▸ **Requirement**
Determine how many lines in the entries below hold "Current". Respond with that number only.

(Records excerpted from a collection)
━━━━━━━━━━━━━━━━━━━━━━━━━━━━━━
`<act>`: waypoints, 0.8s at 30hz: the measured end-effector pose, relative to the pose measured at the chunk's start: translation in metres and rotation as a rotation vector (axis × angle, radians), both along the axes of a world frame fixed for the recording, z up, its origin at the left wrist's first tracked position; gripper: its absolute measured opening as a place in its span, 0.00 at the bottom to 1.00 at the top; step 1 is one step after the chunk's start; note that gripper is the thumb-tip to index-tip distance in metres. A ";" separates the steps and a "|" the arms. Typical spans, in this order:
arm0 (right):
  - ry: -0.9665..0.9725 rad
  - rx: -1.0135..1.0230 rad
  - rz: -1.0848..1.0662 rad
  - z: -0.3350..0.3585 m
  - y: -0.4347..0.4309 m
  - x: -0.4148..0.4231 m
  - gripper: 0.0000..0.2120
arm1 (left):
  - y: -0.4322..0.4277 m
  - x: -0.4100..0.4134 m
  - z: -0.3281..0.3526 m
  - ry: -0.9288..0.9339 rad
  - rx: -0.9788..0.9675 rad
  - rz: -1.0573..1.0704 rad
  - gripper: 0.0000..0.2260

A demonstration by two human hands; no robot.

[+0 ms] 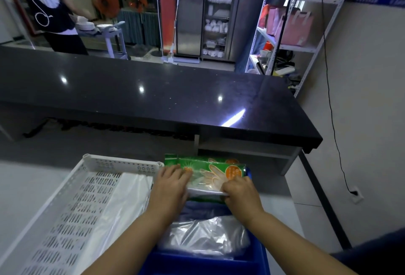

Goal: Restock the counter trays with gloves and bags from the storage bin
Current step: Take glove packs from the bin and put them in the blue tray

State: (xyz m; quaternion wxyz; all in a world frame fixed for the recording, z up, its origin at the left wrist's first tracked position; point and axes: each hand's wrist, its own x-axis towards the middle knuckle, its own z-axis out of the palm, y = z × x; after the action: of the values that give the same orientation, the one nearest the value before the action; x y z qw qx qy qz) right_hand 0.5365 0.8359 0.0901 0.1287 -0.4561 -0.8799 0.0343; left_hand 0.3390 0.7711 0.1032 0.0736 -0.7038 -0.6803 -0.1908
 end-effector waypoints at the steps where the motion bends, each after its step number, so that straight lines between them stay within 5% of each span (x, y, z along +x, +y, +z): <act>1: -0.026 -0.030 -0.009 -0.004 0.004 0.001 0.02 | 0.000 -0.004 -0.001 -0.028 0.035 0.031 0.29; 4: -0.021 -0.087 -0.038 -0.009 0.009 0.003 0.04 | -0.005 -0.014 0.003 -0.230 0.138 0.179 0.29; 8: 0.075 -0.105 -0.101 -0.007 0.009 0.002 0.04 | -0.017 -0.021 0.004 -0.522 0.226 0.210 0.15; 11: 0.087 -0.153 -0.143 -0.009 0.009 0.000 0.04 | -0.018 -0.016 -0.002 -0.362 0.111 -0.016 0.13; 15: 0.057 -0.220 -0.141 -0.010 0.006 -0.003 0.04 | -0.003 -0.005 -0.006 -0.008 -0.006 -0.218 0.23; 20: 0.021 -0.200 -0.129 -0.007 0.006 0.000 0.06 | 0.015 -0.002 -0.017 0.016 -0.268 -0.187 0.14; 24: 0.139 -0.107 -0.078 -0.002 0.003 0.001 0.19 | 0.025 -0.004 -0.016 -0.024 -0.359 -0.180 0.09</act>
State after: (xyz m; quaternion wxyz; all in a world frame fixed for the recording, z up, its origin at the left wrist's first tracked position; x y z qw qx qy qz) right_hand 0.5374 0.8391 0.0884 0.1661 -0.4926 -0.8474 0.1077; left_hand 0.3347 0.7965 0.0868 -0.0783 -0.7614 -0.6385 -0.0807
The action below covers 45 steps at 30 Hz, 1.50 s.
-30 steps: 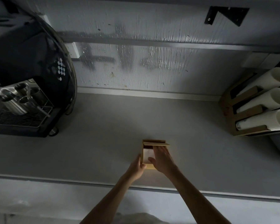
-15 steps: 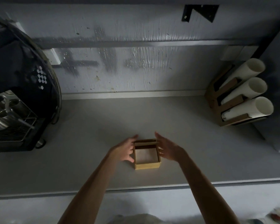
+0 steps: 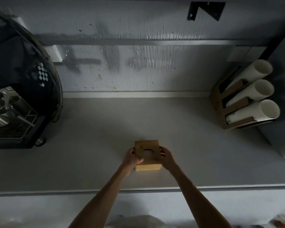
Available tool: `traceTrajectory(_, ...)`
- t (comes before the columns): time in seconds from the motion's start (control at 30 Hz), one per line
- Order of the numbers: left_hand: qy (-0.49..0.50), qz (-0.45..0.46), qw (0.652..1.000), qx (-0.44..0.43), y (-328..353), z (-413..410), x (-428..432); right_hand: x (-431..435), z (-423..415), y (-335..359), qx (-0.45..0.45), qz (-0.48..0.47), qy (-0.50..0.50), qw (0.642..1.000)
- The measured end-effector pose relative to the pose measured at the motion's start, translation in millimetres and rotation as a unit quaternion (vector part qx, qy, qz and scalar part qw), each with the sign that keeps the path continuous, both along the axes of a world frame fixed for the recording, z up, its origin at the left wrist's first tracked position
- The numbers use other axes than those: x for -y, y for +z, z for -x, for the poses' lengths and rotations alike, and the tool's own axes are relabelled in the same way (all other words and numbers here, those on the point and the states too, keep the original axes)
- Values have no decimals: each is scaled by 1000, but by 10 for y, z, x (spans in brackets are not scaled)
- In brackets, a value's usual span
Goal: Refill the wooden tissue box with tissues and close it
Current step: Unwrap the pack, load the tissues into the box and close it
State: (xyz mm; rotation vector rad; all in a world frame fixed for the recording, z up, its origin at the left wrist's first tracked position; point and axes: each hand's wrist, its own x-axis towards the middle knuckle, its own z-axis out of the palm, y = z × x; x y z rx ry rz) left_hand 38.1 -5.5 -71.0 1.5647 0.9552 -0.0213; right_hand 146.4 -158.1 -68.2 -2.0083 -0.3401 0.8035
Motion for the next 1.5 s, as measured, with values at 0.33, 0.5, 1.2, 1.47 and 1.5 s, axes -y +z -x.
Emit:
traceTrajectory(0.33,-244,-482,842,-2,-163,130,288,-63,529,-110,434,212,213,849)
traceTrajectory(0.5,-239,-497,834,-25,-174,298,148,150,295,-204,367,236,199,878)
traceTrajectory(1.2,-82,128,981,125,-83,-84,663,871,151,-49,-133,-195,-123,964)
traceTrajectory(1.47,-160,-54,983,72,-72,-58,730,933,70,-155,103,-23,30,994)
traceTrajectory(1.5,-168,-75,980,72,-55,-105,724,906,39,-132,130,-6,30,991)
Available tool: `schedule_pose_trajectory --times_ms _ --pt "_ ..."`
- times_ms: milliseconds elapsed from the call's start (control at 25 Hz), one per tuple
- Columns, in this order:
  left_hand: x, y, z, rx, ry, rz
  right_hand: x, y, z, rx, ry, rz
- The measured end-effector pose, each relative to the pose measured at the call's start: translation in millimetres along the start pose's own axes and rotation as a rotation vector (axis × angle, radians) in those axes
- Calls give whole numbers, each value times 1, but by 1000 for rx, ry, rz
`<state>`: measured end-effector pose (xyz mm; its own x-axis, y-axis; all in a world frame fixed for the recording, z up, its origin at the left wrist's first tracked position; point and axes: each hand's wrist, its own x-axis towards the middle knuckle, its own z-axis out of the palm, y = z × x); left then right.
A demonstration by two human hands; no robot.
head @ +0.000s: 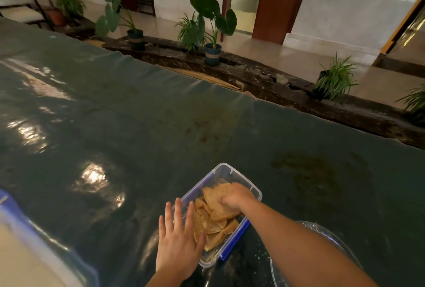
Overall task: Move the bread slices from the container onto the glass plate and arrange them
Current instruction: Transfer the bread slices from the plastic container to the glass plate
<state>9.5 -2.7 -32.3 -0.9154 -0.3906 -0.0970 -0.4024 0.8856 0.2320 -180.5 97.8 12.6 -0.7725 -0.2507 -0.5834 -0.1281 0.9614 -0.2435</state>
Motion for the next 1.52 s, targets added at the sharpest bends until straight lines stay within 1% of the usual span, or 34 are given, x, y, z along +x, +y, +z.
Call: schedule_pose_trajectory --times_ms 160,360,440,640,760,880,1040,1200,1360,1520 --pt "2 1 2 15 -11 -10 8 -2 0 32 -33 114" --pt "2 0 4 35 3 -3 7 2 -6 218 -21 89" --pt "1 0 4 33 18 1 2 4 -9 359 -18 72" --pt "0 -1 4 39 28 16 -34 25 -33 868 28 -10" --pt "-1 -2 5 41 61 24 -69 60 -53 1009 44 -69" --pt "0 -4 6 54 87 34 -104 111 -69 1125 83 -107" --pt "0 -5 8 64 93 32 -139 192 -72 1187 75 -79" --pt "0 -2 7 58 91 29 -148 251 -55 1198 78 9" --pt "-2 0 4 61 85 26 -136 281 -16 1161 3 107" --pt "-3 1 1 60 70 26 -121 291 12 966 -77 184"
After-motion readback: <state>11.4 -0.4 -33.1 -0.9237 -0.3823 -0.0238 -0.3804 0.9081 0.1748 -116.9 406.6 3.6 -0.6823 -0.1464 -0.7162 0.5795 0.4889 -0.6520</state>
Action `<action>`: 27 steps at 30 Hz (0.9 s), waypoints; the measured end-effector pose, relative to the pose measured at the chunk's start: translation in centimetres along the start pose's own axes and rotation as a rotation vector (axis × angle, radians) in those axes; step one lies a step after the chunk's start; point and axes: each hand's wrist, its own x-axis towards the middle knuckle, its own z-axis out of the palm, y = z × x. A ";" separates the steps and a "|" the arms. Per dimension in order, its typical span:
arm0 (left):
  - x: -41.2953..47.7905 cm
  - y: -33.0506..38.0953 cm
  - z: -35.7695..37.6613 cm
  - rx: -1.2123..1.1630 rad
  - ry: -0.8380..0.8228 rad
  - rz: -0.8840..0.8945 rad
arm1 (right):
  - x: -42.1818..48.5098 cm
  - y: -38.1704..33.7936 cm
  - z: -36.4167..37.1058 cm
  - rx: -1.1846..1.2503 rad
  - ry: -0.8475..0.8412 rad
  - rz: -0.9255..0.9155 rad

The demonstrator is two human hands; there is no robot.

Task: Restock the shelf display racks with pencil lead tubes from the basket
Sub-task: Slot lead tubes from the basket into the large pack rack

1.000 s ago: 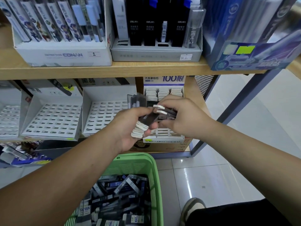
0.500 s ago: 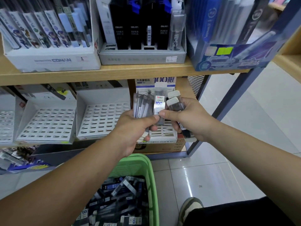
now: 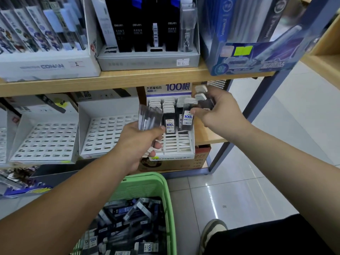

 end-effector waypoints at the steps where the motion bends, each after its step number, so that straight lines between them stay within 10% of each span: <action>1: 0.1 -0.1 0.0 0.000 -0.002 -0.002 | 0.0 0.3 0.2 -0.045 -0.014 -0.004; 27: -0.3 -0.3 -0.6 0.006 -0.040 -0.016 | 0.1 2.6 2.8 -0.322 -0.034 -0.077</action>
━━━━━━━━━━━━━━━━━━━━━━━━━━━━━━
▸ **Expected answer**
3